Bastien: One of the key elements when using AI Studio will be to pick the right model in order to have the best output but not use too many credits. We’ll see how important it’s going to be with teammates. Not being able to choose the model is nice because it makes things easier, but at the same time, it turns the teammate into kind of a black box where you can’t fine-tune to consume less credits.
Do you have to assign or mention them to get an answer or do they understand you are talking to them if they are a collaborator?

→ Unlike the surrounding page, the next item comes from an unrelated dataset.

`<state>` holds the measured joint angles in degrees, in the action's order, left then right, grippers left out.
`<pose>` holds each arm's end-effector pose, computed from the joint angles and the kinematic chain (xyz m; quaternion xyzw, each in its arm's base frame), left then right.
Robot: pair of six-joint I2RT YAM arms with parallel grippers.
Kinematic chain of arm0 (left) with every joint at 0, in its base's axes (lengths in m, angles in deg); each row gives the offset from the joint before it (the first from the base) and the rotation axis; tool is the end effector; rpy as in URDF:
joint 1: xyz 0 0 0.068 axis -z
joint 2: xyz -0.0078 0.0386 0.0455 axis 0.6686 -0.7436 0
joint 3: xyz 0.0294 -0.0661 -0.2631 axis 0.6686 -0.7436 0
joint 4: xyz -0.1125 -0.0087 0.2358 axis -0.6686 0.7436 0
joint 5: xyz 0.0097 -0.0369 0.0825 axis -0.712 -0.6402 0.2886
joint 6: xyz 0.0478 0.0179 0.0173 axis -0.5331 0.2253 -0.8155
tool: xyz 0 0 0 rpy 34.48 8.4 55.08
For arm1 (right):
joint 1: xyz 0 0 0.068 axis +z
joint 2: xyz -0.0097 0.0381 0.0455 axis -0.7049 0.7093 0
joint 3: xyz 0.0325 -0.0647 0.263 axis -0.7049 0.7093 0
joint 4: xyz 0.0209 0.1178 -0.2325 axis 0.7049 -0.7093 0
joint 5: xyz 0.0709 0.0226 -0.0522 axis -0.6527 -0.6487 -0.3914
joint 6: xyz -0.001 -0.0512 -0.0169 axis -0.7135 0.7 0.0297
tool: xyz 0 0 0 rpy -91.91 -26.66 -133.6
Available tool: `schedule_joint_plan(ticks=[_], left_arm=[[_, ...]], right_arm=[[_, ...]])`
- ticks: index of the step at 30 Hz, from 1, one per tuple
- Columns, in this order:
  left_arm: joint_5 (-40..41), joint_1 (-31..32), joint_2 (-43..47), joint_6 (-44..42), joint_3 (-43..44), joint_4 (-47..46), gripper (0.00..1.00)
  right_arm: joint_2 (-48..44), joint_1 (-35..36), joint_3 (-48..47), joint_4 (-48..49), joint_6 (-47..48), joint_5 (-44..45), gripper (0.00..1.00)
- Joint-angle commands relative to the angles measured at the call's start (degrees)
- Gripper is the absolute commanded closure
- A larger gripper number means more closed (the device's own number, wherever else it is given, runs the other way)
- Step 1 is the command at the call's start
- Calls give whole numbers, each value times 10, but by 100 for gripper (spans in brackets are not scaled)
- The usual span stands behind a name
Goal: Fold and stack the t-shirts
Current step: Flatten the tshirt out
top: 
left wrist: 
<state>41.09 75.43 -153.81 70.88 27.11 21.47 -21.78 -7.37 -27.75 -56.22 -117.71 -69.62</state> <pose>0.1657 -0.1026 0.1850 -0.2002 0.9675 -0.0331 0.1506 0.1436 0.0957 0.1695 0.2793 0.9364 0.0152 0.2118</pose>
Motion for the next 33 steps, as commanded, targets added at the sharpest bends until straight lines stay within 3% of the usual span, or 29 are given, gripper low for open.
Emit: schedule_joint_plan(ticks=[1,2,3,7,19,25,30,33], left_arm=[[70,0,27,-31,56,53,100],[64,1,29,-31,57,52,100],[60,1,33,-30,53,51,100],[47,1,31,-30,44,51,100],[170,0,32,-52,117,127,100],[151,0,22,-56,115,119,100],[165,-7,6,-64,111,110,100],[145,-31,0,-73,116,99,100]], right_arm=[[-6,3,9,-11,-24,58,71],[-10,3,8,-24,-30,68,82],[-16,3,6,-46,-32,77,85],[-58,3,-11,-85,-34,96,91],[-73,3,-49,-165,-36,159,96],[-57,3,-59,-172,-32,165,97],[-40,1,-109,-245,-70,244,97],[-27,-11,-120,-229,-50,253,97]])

Asana: Both can work but assign/mention is more predictable. The latter only works if you have made it explicit. Basically, it will only respond to you if you are an approved user or making it obvious you are talking to it (e.g. you are the only one in the task with it, or have been very explicit).
Bastien: What this made me think instantly is whether or not it’s going to consume credit to understand you are talking to it. But I guess that could be done in a very cheap way. Maybe one of the best practices we’ll see will be to remove the teammate from a task once you got the help you needed.
Do they read their documents and resources every single time you need them?
Asana: No, the teammate will only load documents they have access to into their context if there is relevant data within those documents, which will be informed via a combination of contextual search at runtime and memory. Optimizing how AI Teammates consume context and memory is an area of ongoing development.
Bastien: This is going to be key because unlike AI Studio, where you were able to use AI for a very specific role requiring specific documents, when it comes to teammates, you want the teammate to know more and more over time and have a memory that grows. But you don’t want the cost of a question to skyrocket because the teammate became “too smart”.
Can you create a loop where two agents talk to each other and consume all credits?
Asana: right now agents won’t respond to other agents so no.
Bastien: I guess this is not surprising, but at the same time, some people might expect a teammate to collaborate and come up with an answer together. So just keep in mind that it’s not the case (yet).
And again, a little disclaimer coming directly from Asana: “Keep in mind everything is still being evolved so these answers may change!“.
I really want to take a moment to thank the product team for taking the time to put those answers together and allow me to share those early questions and answers with you.